Bryan Prince
Author, Director and Historian for the Buxton National Historic Site.
Contributor Biography
Mr. Prince is an award-winning author, a farmer and a descendant of slaves who came to Canada before the American Civil War. He is a Director and Historian at the Buxton National Historic Site & Museum and a partner at York University's Harriet Tubman Institute for Research on the Global Migrations of African Peoples. He is actively involved in the Ontario Bicentenary Commemorative Committee on the Abolition of the British transatlantic slave trade. He has served on several other organizations in Ontario and the United States that focus on this period of history, including the African Canadian Heritage Network, and Ontario's Underground Railroad Alliance.

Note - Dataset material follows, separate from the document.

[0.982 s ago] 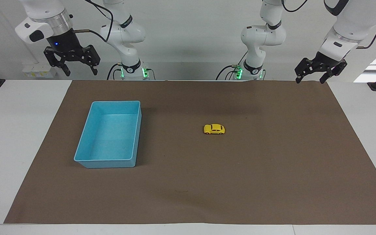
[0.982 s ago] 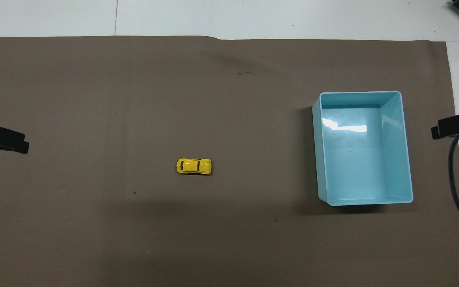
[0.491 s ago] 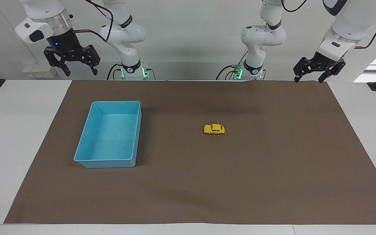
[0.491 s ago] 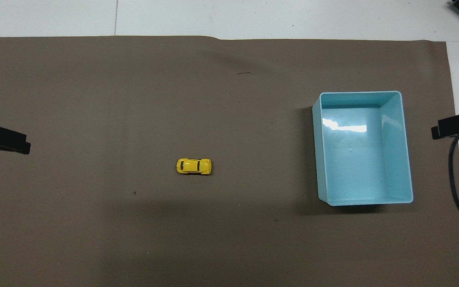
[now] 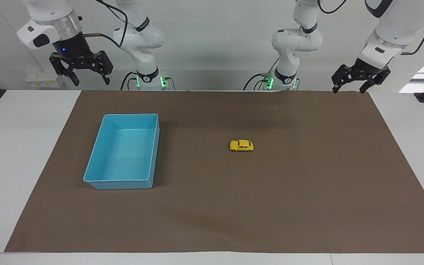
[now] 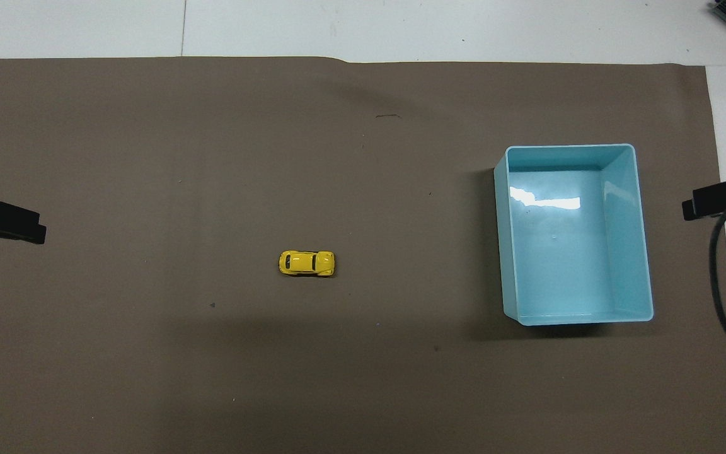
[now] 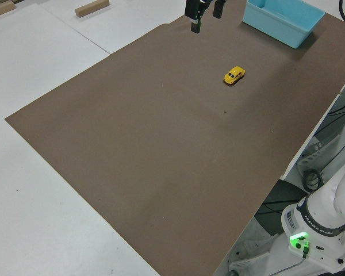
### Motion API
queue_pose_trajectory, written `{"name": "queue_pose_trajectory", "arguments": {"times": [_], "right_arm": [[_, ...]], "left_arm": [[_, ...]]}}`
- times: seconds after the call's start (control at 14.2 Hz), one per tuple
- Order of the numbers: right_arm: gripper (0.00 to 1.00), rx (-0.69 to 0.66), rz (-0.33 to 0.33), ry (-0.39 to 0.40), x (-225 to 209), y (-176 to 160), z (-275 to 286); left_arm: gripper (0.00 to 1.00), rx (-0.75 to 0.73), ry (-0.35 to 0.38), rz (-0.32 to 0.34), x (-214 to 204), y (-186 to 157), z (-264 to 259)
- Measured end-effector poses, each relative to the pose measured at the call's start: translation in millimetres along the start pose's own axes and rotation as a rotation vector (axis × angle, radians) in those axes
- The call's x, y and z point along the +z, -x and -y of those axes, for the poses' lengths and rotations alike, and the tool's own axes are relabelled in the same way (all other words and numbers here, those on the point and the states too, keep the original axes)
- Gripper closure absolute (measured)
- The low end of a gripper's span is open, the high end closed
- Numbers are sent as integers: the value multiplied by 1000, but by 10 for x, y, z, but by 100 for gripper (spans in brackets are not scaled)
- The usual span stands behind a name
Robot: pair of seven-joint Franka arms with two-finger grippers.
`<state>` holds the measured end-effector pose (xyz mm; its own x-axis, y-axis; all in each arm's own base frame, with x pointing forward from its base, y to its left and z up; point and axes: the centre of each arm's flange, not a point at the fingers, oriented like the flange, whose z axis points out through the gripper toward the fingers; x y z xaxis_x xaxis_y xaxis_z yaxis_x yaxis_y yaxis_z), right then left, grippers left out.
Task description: Wind up and store yellow beetle car
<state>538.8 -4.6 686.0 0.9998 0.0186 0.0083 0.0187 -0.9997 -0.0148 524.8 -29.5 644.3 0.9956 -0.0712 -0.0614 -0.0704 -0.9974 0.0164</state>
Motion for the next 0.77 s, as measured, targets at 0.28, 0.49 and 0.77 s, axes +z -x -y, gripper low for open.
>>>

His books include the histories I Came as a Stranger: The Underground Railroad (Tundra Books, 2004) and A Shadow on the Household (McClelland & Stewart, 2009). He also wrote the script for the television documentary A Thousand Miles to Freedom (Rogers Omni Television, 2004) and was a co-producer for the concert series The Road to Freedom. He has lectured extensively in North America, and, in 2002, was awarded the Queen's Golden Jubilee Medal for Contributions to History.
He lives with his wife, Shannon, and their four children in Buxton, Ontario, a former fugitive slave settlement. He is the sixth generation of his family to do so.